In above thread {{date de naissance-|17|octobre|1973}} is mentioned as not handled by WikiExtractor. Which I guess is a {{dateformat}} or {{formatdate}} parser tag.

There is a proposal for making a centralised function for handling parser tags in multiple languages. In this proposal there is also a list of a number of problems the lack of a central function is causing.

Two of the problems identified are relevant to this thread:

"For people editing in different languages, templates make translation harder. When translating a page, templates are much harder to handle than the article text (“prose”), whether the translation is done manually or with Content Translation. Users often have to skip the template or to correct it after the article was published. This also causes abandoning translations in progress, because template translation looks intimidating."

"Content Translation has a template adaptation feature, which automates some parts of this process, but it works only if a corresponding template exists in both languages, and if all the parameters were meticulously mapped by the template maintainers. This must be done for each template in each language separately and manually, and continuously maintained when the source template changes.

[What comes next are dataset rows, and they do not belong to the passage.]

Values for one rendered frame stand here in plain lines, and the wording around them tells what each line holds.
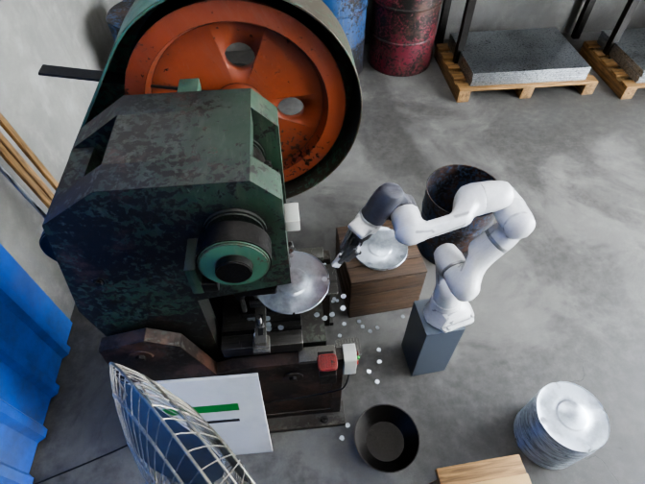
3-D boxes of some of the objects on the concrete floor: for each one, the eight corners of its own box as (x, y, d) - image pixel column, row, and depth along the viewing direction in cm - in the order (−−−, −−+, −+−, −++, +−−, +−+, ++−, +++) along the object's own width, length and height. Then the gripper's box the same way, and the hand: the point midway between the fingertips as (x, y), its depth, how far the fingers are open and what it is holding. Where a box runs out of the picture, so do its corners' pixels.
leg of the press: (342, 401, 222) (349, 308, 152) (346, 425, 214) (354, 339, 144) (154, 420, 217) (72, 332, 147) (151, 445, 209) (62, 365, 139)
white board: (272, 451, 207) (257, 375, 169) (163, 461, 205) (123, 386, 167) (272, 449, 208) (257, 372, 170) (163, 458, 206) (124, 383, 168)
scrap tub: (468, 217, 298) (489, 161, 261) (489, 268, 272) (514, 214, 235) (406, 221, 296) (418, 166, 259) (421, 273, 270) (437, 220, 232)
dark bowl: (409, 405, 220) (412, 400, 215) (423, 472, 201) (426, 469, 196) (348, 411, 218) (349, 406, 213) (358, 479, 200) (359, 476, 194)
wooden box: (397, 254, 279) (405, 217, 252) (417, 306, 255) (427, 271, 228) (335, 264, 274) (336, 227, 247) (348, 318, 251) (351, 283, 224)
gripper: (378, 242, 149) (346, 281, 165) (371, 213, 157) (341, 254, 173) (358, 237, 146) (327, 278, 162) (352, 208, 154) (323, 251, 170)
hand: (339, 260), depth 165 cm, fingers closed

This happens even though the templates’ function across the languages is the same most of the time."

https://www.mediawiki.org/wiki/Global_templates/Proposed_specification [This page was last edited on 19 January 2020, at 12:03]

Some problems that have been identified must reasonably be solved at the level where they are created. Automatic template expansion and parsing, primarily with tag-names in english, may be the furthest this project can possibly handle. That could mean support for the idea of pre-parsing the .xml-code for translating it to non-local tags.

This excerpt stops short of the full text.